Posts Tagged ‘mathematicians’

The Invention of Science by David WoottonThe Invention of Science: A New History of the Scientific Revolution, David Wootton (Allen Lane 2015)

I picked up this book expecting to start reading, then get bored, start skimming for interesting bits, and sooner or later give up. I didn’t. I read steadily from beginning to end, feeling educated, enlightened and even enthralled. This is intellectual history at nearly its best, as David Wootton sets out to prove what is, for some, a controversial thesis: that “Modern science was invented between 1572, when Tycho Brahe saw a new star, and 1704, when Newton published his Opticks” (introduction, pg. 1).

He does this in a clever and compelling way: by looking at the language used in science across Europe. If there was indeed a scientific revolution and science was indeed a new phenomenon, we should expect to see this reflected in language. Were old words given new meanings? Did new words and phrases appear for previously inexpressible concepts? They were and they did. “Scientist” itself is a new word, replacing earlier and less suitable words like “naturalist”, “physiologist”, “physician” and “virtuoso”. The word “science” is an example of an old word given a new meaning. In Latin, scientia meant “knowledge” or “field of learning”, from the verb scire, “to know”.

But it didn’t mean a systematic collective attempt to investigate and understand natural phenomena using experiments, hypotheses and sense-enhancing, evidence-gathering instruments. Science in that sense was something new, Wootton claims. He assembles a formidable array of texts and references to back his thesis, which is part of why this book is so enjoyable to read. As Wootton points out, the “Scientific Revolution has become almost invisible simply because it has been so astonishingly successful.” Quotations like this, from the English writer Joseph Glanvill, make it visible again:

And I doubt not but posterity will find many things, that are now but Rumors, verified into practical Realities. It may be some Ages hence, a voyage to the Southern unknown Tracts, yea possibly the Moon, will not be more strange then one to America. To them, that come after us, it may be as ordinary to buy a pair of wings to fly into remotest Regions; as now a pair of Boots to ride a Journey. And to conferr at the distance of the Indies by Sympathetick conveyances, may be as usual to future times, as to us in a litterary correspondence. (The Vanity of Dogmatizing, 1661)

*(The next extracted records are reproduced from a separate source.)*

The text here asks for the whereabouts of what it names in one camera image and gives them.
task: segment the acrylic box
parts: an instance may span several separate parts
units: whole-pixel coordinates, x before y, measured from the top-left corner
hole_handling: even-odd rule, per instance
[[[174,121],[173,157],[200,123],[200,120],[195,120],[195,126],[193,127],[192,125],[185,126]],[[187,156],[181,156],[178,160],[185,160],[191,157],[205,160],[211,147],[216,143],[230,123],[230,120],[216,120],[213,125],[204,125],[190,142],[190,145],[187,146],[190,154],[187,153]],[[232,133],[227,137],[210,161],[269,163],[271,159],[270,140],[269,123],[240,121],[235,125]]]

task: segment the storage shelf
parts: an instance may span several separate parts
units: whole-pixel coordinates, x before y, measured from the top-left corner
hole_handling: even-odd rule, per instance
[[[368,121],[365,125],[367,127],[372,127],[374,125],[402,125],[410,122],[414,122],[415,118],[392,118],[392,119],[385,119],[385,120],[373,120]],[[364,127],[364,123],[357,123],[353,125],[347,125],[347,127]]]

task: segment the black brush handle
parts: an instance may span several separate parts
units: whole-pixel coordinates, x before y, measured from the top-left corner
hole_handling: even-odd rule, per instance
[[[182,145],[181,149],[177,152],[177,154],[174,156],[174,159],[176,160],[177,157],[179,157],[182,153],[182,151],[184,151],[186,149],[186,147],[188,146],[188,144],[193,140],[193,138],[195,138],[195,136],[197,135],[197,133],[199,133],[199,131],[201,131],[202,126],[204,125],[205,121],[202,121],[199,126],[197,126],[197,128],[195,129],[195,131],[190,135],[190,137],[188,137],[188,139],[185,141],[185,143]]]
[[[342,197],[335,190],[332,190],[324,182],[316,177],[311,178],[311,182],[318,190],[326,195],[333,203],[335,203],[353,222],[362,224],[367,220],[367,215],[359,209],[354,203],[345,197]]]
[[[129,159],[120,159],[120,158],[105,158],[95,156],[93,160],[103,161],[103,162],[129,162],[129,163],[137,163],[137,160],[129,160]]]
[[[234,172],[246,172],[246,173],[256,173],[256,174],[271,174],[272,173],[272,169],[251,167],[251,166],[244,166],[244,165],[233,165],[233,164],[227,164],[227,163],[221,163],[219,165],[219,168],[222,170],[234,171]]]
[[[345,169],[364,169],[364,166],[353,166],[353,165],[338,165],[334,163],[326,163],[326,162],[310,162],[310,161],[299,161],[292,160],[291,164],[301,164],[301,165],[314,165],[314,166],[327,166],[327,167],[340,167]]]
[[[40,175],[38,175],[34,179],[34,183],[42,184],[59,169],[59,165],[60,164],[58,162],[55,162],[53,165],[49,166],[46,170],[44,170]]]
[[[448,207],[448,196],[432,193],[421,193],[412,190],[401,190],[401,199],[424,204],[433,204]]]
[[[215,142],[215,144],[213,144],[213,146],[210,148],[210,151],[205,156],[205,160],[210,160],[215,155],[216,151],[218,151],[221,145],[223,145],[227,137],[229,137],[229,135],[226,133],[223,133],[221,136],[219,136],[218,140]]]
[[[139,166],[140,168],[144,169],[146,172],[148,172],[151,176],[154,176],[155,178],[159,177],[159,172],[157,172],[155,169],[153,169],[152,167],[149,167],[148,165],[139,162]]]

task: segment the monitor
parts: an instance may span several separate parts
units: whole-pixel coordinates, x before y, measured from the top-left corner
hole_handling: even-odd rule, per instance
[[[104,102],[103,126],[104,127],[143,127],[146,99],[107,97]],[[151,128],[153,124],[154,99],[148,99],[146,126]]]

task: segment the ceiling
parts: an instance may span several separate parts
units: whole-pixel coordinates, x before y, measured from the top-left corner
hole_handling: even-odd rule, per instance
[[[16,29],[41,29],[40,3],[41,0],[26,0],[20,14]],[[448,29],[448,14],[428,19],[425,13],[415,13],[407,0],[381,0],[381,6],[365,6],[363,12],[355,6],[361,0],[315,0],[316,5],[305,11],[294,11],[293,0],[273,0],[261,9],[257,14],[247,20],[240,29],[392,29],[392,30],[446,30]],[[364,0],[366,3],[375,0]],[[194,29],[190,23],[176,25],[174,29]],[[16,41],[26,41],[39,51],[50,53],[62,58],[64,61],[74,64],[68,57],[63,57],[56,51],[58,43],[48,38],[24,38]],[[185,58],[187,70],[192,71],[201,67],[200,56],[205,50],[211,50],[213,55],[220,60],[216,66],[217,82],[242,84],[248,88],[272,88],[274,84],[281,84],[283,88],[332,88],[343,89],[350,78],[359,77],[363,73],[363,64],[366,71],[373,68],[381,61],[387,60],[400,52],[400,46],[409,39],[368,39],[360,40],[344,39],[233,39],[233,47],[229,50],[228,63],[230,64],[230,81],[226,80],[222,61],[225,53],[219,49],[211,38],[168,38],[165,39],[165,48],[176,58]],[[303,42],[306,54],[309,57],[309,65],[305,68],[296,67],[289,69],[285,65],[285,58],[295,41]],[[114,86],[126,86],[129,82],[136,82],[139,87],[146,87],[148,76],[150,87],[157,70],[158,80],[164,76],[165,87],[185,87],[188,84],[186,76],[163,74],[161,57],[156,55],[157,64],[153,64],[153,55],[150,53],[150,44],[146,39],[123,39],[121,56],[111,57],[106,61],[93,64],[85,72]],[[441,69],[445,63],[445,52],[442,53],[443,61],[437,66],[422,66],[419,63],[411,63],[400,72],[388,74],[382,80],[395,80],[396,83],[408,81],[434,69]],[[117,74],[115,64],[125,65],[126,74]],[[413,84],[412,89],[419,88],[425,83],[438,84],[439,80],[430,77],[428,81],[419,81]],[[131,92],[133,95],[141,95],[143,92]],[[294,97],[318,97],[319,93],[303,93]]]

Glanvill’s prescience is remarkable and he’s clearly writing in an age of pre-science or proto-science. He wasn’t just a powerful thinker, but a powerful writer too. So was Galileo and Wootton, who has written a biography of the great Italian, conveys his genius very clearly in The Invention of Science. You can feel some of the exhilaration of the intellectual adventure Galileo and other early scientists embarked on. They were like buccaneers sailing out from Aristotle’s Mediterranean into the huge Atlantic, with a new world before them.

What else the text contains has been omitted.